Bitcoin “Mining” is the process of solving a cryptographic puzzle using a computer in order to verify a Bitcoin transaction and in so doing to earn some Bitcoin. This is called Proof Of Work. Think of it like a decentralised, permissionless credit card network. Anybody can be a Bitcoin miner, but in practice there has been a lot of consolidation, leading to fears of centralisation through the back door.
This is Part 1/Chapter 11 of The Blockchain Economy. This serialised book is a practical guidebook for investors, entrepreneurs and employees who want to learn how to prosper during the the transition to an economy where value exchange is permissionless and disintermediated. For the index please go here.
The Past of Bitcoin Mining
This was the homebrew or artisanal phase.The founding ideal was that everybody can mine Bitcoin with their own PC. This was the way early adopters made some Bitcoin when it was dirt cheap and, if they did not spend it all on pizza or lose them on a discarded PC, they became wealthy. (In 2010, the first Bitcoin transaction was two pizzas for 10,000 BTC, worth over $100m as I write). The Bitcoin true believers want a return to this world, but it is highly unlikely. It would be like all of us running our own servers for email and online publishing. It is certainly possible, but most people make an instinctive assessment on where they should spend time and effort and so they use outsourced cloud services. There is no premium to being artisanal in Bitcoin Mining (unlike say artisanal cheese or beer), so this phase will remain in the past.

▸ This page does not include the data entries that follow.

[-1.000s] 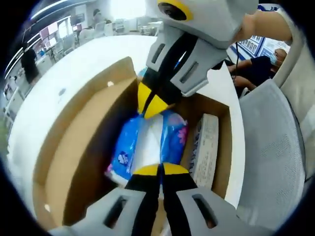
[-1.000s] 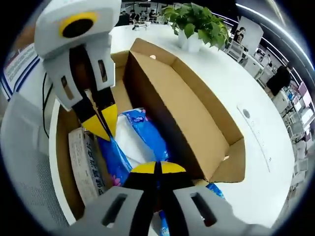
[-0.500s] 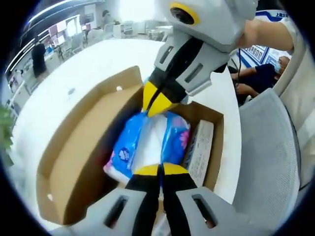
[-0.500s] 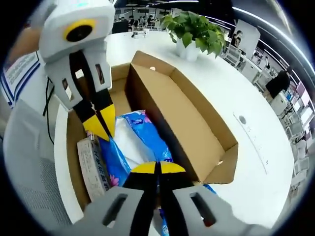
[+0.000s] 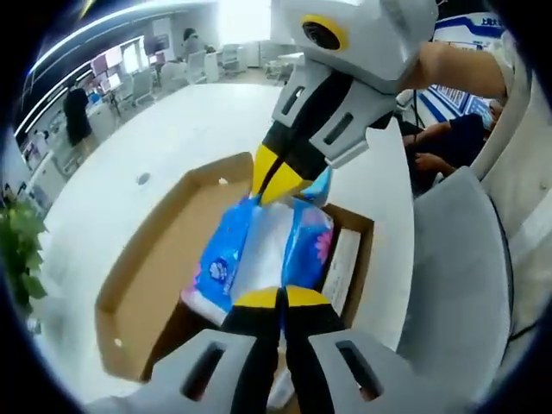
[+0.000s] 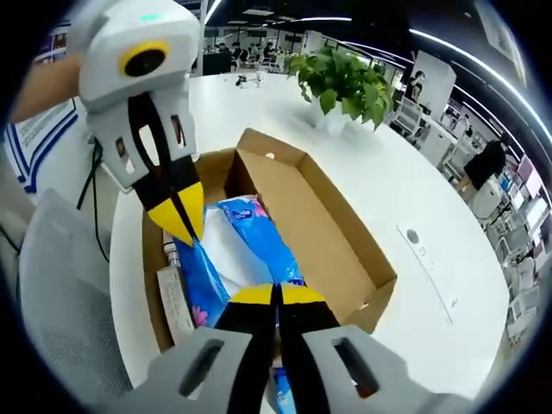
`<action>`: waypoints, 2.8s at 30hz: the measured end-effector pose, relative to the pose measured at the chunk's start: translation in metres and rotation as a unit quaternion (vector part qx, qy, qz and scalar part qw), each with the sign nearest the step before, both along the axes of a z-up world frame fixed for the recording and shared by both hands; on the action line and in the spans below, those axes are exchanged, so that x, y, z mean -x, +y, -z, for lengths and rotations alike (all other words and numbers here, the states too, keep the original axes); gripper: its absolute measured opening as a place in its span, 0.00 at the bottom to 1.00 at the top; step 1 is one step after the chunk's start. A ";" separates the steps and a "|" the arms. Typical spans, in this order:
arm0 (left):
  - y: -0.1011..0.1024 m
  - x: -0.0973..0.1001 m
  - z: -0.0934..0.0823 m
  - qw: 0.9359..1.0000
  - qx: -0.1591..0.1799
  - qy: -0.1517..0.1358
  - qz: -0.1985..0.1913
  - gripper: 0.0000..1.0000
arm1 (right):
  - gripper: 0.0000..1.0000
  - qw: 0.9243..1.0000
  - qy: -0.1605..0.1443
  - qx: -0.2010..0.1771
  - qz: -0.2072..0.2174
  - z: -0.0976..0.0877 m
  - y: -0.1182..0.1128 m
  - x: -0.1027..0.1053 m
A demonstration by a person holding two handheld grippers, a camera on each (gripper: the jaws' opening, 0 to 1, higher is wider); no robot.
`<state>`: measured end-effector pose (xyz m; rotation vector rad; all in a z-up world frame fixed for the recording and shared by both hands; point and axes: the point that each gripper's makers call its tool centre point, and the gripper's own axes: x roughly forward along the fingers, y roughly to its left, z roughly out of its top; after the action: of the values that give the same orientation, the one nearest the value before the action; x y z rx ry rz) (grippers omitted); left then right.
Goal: Operate the shoe box by opening the lid, removing the specified soft item, and placing it in the target area until the item is outside and the box remains undamaged.
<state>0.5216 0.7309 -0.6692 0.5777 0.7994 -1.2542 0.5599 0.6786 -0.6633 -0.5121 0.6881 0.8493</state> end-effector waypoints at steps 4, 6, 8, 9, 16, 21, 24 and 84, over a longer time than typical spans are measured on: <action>-0.003 0.001 -0.012 1.000 0.003 -0.003 -0.003 0.00 | 0.00 1.000 -0.009 -0.002 -0.004 -0.012 -0.002 0.000; -0.005 0.002 -0.019 1.000 0.004 -0.004 -0.004 0.00 | 0.00 1.000 -0.014 -0.004 -0.005 -0.019 -0.004 0.000; -0.007 0.003 -0.024 1.000 0.005 -0.006 -0.005 0.00 | 0.00 1.000 -0.018 -0.005 -0.006 -0.025 -0.006 0.002; -0.008 0.003 -0.026 1.000 0.006 -0.006 -0.005 0.00 | 0.00 1.000 -0.019 -0.006 -0.006 -0.027 -0.008 0.002; -0.022 0.006 -0.045 1.000 0.010 -0.010 -0.005 0.00 | 0.00 1.000 -0.030 -0.006 -0.007 -0.045 -0.024 0.008; -0.038 0.010 -0.054 1.000 0.015 -0.012 0.006 0.00 | 0.00 0.999 -0.032 -0.001 -0.004 -0.052 -0.041 0.014; -0.051 0.013 -0.058 1.000 0.019 -0.012 0.016 0.00 | 0.00 0.999 -0.034 0.000 0.001 -0.056 -0.052 0.017; -0.335 0.032 -0.003 0.982 0.047 0.058 0.176 0.00 | 0.00 0.990 0.019 0.026 0.137 -0.005 -0.332 0.027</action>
<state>0.4891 0.3963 -0.6664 0.5887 0.7492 -1.6543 0.5334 0.3468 -0.6583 -0.4363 0.7971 0.5850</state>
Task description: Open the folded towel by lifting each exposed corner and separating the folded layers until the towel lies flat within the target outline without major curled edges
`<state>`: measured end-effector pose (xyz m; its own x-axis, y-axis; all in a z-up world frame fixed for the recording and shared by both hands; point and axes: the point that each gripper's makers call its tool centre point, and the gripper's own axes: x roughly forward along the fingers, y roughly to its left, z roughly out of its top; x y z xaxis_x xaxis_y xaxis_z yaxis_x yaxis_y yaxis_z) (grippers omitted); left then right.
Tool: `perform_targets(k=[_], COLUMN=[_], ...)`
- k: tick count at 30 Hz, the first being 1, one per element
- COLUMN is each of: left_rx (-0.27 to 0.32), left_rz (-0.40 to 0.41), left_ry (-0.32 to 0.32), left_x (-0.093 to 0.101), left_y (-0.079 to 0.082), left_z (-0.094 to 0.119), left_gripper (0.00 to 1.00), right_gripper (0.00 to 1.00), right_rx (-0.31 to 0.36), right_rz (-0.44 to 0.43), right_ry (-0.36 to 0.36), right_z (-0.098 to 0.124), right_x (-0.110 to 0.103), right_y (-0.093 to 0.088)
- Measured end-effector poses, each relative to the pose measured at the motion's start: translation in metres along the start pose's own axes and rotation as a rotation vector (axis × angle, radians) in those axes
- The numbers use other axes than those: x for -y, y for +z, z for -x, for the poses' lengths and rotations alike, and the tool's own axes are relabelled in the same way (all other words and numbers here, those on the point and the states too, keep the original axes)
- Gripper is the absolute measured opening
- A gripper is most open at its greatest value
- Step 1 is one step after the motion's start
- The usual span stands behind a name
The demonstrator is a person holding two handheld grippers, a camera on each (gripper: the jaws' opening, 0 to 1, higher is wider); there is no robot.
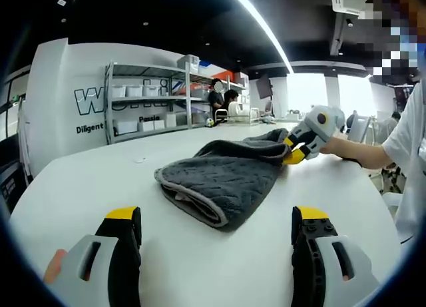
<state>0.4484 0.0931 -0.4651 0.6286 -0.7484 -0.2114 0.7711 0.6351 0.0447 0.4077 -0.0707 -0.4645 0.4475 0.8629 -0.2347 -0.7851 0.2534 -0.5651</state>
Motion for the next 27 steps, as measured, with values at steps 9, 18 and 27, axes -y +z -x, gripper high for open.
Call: perform_targets(k=[9,18,27], left_rx=[0.002,0.012,0.023], left_rz=[-0.013,-0.024,-0.018], left_ry=[-0.017,-0.037,-0.069], left_x=[0.006,0.012,0.019], left_y=[0.001,0.004,0.006], left_z=[-0.001,-0.001,-0.002], left_gripper=[0.92,0.92,0.92], right_gripper=[0.03,0.03,0.03], right_rx=[0.004,0.017,0.018], right_rz=[0.040,0.102,0.188], right_ry=[-0.003,0.016,0.033], right_z=[-0.008,-0.021,-0.034], right_x=[-0.006,-0.020,-0.037], right_y=[0.004,0.015,0.025])
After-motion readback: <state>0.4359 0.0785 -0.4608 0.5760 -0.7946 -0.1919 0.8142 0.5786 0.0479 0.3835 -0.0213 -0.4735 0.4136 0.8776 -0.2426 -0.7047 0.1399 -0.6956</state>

The Present of Bitcoin Mining
Today we have huge Data Centers in China with specialised equipment and subsidised cheap electricity. The biggest cost for a Bitcoin Miner is electricity; so the subsidies were/are critical. The server cost may fall in obeisance to Moore’s Law, but clean energy has not yet followed that same trajectory. The Chinese government likes to encourage manufacturing by subsidising electricity costs. Viewed in this way, Bitcoin Mining is simply another form of manufacturing, except for three problems:
- 1. Bitcoin Mining does not employ many people and mass employment is the the best way to ensure social stability (which is biggest concern of the Communist Party).
- 2. Bitcoin is one way to avoid exchange controls and maintaining control of their currency ranks very high in the priority list of the Communist Party.
- 3. Eventually the environmental costs of using coal to generate electricity get factored into the equation, yet clean energy is not quite ready to pick up the slack.
All of these factors make China a less accommodating environment for Bitcoin Mining in the future than it has been in the past.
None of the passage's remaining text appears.